About this task:
Copy out all lines bearing the word "requests" from the listing below.

Input:
------------------------

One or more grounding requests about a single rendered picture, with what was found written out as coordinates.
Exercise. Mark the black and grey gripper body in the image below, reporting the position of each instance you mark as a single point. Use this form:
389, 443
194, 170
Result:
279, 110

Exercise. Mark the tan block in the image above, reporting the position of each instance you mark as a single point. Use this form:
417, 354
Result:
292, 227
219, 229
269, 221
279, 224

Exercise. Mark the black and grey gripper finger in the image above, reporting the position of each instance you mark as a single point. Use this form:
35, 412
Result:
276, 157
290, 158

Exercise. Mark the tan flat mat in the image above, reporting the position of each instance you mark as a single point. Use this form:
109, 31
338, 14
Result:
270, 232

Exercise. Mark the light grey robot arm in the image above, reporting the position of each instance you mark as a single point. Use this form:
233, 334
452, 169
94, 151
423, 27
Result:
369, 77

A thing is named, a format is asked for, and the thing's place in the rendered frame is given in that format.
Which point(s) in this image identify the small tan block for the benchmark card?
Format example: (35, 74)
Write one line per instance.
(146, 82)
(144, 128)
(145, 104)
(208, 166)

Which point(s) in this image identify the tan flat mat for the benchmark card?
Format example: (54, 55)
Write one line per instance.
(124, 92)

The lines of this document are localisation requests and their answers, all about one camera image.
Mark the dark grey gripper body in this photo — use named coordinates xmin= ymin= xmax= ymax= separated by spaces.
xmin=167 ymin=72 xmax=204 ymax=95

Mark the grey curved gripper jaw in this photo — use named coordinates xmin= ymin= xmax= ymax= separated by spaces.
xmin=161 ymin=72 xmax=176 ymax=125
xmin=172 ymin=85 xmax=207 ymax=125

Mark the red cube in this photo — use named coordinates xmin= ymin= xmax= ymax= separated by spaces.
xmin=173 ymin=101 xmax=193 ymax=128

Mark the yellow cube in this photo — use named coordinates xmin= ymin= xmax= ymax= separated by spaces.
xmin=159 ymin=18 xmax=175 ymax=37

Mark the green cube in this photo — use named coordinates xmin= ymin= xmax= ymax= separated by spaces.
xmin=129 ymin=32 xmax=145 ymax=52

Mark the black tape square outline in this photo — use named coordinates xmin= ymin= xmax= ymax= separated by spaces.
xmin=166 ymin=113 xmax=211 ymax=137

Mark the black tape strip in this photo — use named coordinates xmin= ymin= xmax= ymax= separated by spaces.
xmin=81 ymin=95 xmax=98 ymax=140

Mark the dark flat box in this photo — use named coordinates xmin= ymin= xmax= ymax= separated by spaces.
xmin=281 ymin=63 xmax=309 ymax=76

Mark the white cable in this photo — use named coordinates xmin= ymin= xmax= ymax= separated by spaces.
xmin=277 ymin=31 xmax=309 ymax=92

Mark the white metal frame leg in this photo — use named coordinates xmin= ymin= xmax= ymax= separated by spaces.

------------------------

Response:
One or more grounding requests about a single rendered picture, with what was found written out as coordinates.
The lines of this document are localisation requests and their answers, all about one camera image.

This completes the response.